A suggestion was made to use a read/write mmap (as an option), to allow writes to be performed with no syscall overhead. I'm thinking that might be ok as a completely separate version of the library, because a fair bit of the code would need to change to accommodate that update style, and it would push the library over the 32K boundary.
Also this isn't as cool a suggestion as it sounds - it completely gives up MDB's current immunity to corruption, and in fact makes reliability much less stable. When you write through an mmap, you have absolutely no idea when the OS is going to get around to flushing the data back to disk. You have no idea what order the flushes will occur in. You can force the OS's hand, by calling msync on every page you want to flush, in the order you want them flushed, but then you'll just get back to having syscall overhead again, and by calling msync in a particular order, you defeat the underlying filesystem's ability to schedule the writes for optimum seeks.
Currently, by using writev, we can push a lot of data to the OS, and then when we call fdatasync() at the end, the OS schedules those writes as it sees fit. Right now the only ordering dependency MDB has is that all of the data pages must be flushed successfully before flushing the meta page, so we can afford to let the OS schedule all of the data page writes, and then do an explicitly synchronous write of the meta page.
So, with a writable mmap, we're stuck with the choice of either (a) not knowing at all whether our data has been flushed, or (b) being forced to explicitly flush every page ourselves, in a predetermined order which we have no way of knowing whether or not it's optimal for the current disk layout.

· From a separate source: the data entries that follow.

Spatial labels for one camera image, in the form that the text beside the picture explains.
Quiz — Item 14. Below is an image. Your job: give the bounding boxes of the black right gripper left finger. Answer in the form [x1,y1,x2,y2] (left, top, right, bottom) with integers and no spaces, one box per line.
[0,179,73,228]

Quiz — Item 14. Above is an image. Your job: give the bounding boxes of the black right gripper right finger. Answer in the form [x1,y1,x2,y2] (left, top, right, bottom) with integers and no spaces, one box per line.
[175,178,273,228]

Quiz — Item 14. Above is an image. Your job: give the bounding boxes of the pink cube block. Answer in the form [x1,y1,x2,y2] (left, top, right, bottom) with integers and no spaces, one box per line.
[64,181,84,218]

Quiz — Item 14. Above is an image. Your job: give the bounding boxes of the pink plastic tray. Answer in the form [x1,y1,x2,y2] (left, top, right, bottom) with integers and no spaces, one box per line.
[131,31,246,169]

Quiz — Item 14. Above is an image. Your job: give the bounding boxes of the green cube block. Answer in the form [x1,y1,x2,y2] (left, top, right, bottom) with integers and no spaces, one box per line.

It seems to me this can only be a viable mode of operation if you're always going to run asynch and don't care much about transaction durability or DB recoverability. Running in this mode offers absolutely zero crash resistance; the entire DB will almost always be irreparably damaged after a system crash.
Would you run like that, if it offered you the potential of maybe 10x faster write performance? (It could be useful for slapadd -q, certainly.)